• [Aim of the task]: Set down the data below in full and exactly, minus the pictures.

Records from a collection

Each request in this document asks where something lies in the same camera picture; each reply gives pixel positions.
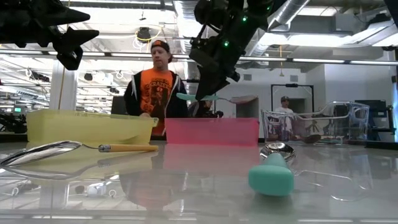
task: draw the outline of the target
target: clear plastic bin
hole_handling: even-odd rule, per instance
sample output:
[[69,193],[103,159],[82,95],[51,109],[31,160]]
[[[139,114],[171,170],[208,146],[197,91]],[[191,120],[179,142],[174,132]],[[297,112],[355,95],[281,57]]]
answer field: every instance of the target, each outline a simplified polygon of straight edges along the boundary
[[316,113],[276,113],[261,111],[266,142],[303,140],[320,135],[317,143],[344,144],[367,139],[369,106],[348,101],[328,103]]
[[150,141],[154,120],[136,116],[39,110],[27,114],[29,142],[79,141],[98,144],[142,144]]
[[257,146],[255,118],[166,118],[169,144]]

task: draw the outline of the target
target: yellow handle
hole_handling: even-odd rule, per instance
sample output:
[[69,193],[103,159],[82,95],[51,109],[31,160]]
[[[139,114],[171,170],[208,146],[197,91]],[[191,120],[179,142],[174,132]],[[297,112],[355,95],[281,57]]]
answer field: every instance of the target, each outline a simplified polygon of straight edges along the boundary
[[100,152],[137,152],[137,151],[157,151],[158,146],[134,146],[134,145],[101,145]]

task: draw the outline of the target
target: orange t-shirt
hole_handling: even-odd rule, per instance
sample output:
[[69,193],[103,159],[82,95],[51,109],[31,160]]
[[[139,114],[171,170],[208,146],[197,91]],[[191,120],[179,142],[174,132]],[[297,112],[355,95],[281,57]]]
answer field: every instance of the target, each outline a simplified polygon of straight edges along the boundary
[[141,72],[141,110],[159,122],[152,134],[162,135],[164,131],[165,109],[173,88],[172,72],[158,72],[148,69]]

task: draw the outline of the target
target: teal object
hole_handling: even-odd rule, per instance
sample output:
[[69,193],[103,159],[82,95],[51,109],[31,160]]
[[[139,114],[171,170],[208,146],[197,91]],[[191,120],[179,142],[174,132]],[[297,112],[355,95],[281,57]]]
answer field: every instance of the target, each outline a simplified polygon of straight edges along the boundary
[[263,164],[253,167],[248,175],[249,186],[270,196],[288,196],[294,189],[294,175],[283,156],[273,153]]
[[[192,102],[197,101],[197,99],[195,99],[195,95],[177,93],[177,97],[180,98],[181,100],[189,100]],[[202,100],[203,101],[215,101],[215,100],[218,100],[218,96],[205,96]]]

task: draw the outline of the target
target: ceiling
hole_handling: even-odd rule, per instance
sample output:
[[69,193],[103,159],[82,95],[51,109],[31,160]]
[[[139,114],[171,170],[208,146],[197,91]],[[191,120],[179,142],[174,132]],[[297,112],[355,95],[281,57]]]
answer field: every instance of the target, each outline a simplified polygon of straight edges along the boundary
[[[172,2],[166,1],[166,10],[159,10],[160,2],[158,1],[84,1],[71,0],[70,5],[75,9],[88,13],[91,19],[86,22],[70,24],[73,29],[96,29],[100,31],[100,35],[90,42],[85,43],[82,48],[85,52],[141,52],[148,53],[150,43],[141,43],[136,38],[136,33],[140,27],[148,27],[150,34],[155,39],[167,41],[172,49],[173,54],[185,54],[187,49],[182,47],[182,37],[190,37],[197,34],[200,27],[195,21],[191,25],[182,26],[182,15],[177,14],[174,10],[178,4],[190,3],[193,7],[195,1]],[[339,31],[341,29],[350,32],[350,35],[361,32],[365,29],[368,17],[362,17],[364,13],[377,13],[377,10],[384,7],[383,0],[312,0],[302,9],[298,16],[293,20],[288,32],[282,35],[287,40],[292,35],[302,34],[326,34]],[[64,32],[66,26],[59,26]],[[264,32],[259,30],[252,38],[248,49],[256,47]],[[2,45],[2,49],[18,49],[15,45]],[[50,45],[46,49],[40,48],[37,44],[29,44],[26,50],[53,50]],[[374,60],[382,55],[379,47],[362,46],[356,48],[338,49],[333,47],[311,47],[309,45],[289,45],[283,42],[279,45],[268,45],[263,55],[271,57],[303,57],[303,58],[349,58],[349,59],[370,59]],[[0,61],[0,79],[4,84],[21,84],[21,86],[3,86],[0,87],[0,110],[7,110],[4,105],[23,104],[28,106],[29,110],[43,108],[48,105],[47,100],[50,96],[50,83],[32,79],[32,72],[52,77],[53,59],[50,58],[29,58],[29,57],[10,57],[3,55]],[[176,61],[170,64],[169,69],[180,74],[183,79],[197,78],[187,69],[188,63]],[[79,88],[78,89],[78,106],[86,110],[95,110],[100,112],[109,112],[111,99],[114,95],[124,93],[124,86],[131,80],[131,75],[147,68],[151,68],[152,63],[145,60],[83,60],[79,71],[79,85],[116,85],[119,94],[111,93],[109,88]],[[265,65],[245,65],[249,67],[259,67],[266,69],[280,68],[280,62],[269,62]],[[284,63],[283,68],[299,68],[303,72],[313,68],[313,64],[305,63]],[[93,74],[93,81],[86,81],[84,76],[86,73]],[[41,84],[43,86],[23,86],[27,84]],[[195,85],[190,84],[188,87],[191,91],[195,91]],[[34,100],[40,100],[42,104],[34,103]]]

• [Task result]:
Each request in this document asks where something lies in the same camera picture; each reply gives pixel positions.
task: draw the outline of the target
target: clear plastic bin
hole_handling: even-odd rule, per instance
sample output:
[[69,193],[103,159],[82,95],[51,109],[31,160]]
[[[139,114],[171,170],[208,146],[197,91]],[[191,120],[179,142],[174,132]],[[297,112],[355,95],[281,57]]]
answer field: every instance of the target, each outline a simplified polygon of straight edges along the boundary
[[316,113],[276,113],[261,111],[266,142],[303,140],[320,135],[317,143],[344,144],[367,139],[369,106],[348,101],[328,103]]
[[150,141],[154,120],[136,116],[39,110],[27,114],[29,142],[79,141],[98,144],[142,144]]
[[257,146],[255,118],[166,118],[169,144]]

task: draw the outline of the target
target: yellow handle
hole_handling: even-odd rule, per instance
sample output:
[[69,193],[103,159],[82,95],[51,109],[31,160]]
[[[139,114],[171,170],[208,146],[197,91]],[[191,120],[179,142],[174,132]],[[297,112],[355,95],[281,57]]]
answer field: every instance of the target, each outline a simplified polygon of straight edges along the boundary
[[100,152],[137,152],[137,151],[157,151],[158,146],[134,146],[134,145],[101,145]]

task: draw the outline of the target
target: orange t-shirt
hole_handling: even-odd rule, per instance
sample output:
[[69,193],[103,159],[82,95],[51,109],[31,160]]
[[[139,114],[171,170],[208,146],[197,91]],[[191,120],[179,142],[174,132]],[[297,112],[355,95],[281,57]]]
answer field: every instance of the target, each outline a simplified polygon of straight edges along the boundary
[[141,72],[141,110],[159,122],[152,134],[162,135],[164,131],[165,109],[173,88],[172,72],[158,72],[148,69]]

task: draw the outline of the target
target: teal object
hole_handling: even-odd rule, per instance
sample output:
[[69,193],[103,159],[82,95],[51,109],[31,160]]
[[[139,114],[171,170],[208,146],[197,91]],[[191,120],[179,142],[174,132]],[[297,112],[355,95],[281,57]]]
answer field: every instance of the target, each outline a simplified polygon of straight edges along the boundary
[[263,164],[253,167],[248,175],[249,186],[270,196],[288,196],[294,189],[294,175],[283,156],[273,153]]
[[[192,102],[197,101],[197,99],[195,99],[195,95],[177,93],[177,97],[180,98],[181,100],[189,100]],[[202,100],[203,101],[215,101],[215,100],[218,100],[218,96],[205,96]]]

task: draw the outline of the target
target: ceiling
hole_handling: even-odd rule, per instance
sample output:
[[69,193],[103,159],[82,95],[51,109],[31,160]]
[[[139,114],[171,170],[208,146],[197,91]],[[191,120],[179,142],[174,132]],[[297,112],[355,95],[281,57]]]
answer field: every instance of the target, each outline a simplified polygon of straight edges along the boundary
[[[172,2],[166,1],[166,10],[159,10],[160,2],[158,1],[84,1],[71,0],[70,5],[75,9],[88,13],[91,19],[86,22],[70,24],[73,29],[96,29],[100,31],[100,35],[90,42],[85,43],[82,48],[85,52],[141,52],[148,53],[150,43],[141,43],[136,38],[136,33],[140,27],[148,27],[150,34],[155,39],[167,41],[172,49],[173,54],[185,54],[187,49],[182,47],[182,37],[190,37],[197,34],[200,27],[195,21],[191,25],[182,26],[182,15],[177,14],[174,10],[178,4],[190,3],[193,7],[195,1]],[[339,31],[341,29],[350,32],[350,35],[361,32],[365,29],[368,17],[362,17],[364,13],[377,13],[377,10],[384,7],[383,0],[312,0],[302,9],[298,16],[293,20],[288,32],[282,35],[287,40],[292,35],[302,34],[326,34]],[[64,32],[66,26],[59,26]],[[264,32],[259,30],[252,38],[248,49],[256,47]],[[2,45],[2,49],[18,49],[15,45]],[[50,45],[46,49],[40,48],[37,44],[29,44],[26,50],[53,50]],[[374,60],[382,55],[379,47],[362,46],[356,48],[338,49],[333,47],[311,47],[309,45],[289,45],[283,42],[279,45],[268,45],[263,55],[271,57],[303,57],[303,58],[349,58],[349,59],[370,59]],[[0,61],[0,79],[4,84],[21,84],[21,86],[3,86],[0,87],[0,110],[7,110],[4,105],[23,104],[28,106],[29,110],[43,108],[48,105],[47,100],[50,96],[50,83],[32,79],[32,72],[52,77],[53,59],[50,58],[29,58],[29,57],[10,57],[3,55]],[[176,61],[170,64],[169,69],[180,74],[183,79],[197,78],[187,69],[188,63]],[[79,88],[78,89],[78,106],[86,110],[95,110],[100,112],[109,112],[111,99],[114,95],[124,93],[124,86],[131,80],[131,75],[147,68],[151,68],[152,63],[145,60],[83,60],[79,71],[79,85],[116,85],[119,94],[111,93],[109,88]],[[265,65],[245,65],[249,67],[259,67],[266,69],[280,68],[280,62],[269,62]],[[284,63],[283,68],[299,68],[303,72],[313,68],[313,64],[305,63]],[[93,74],[93,81],[86,81],[84,76],[86,73]],[[41,84],[43,86],[23,86],[27,84]],[[195,85],[190,84],[188,87],[191,91],[195,91]],[[34,100],[40,100],[42,104],[34,103]]]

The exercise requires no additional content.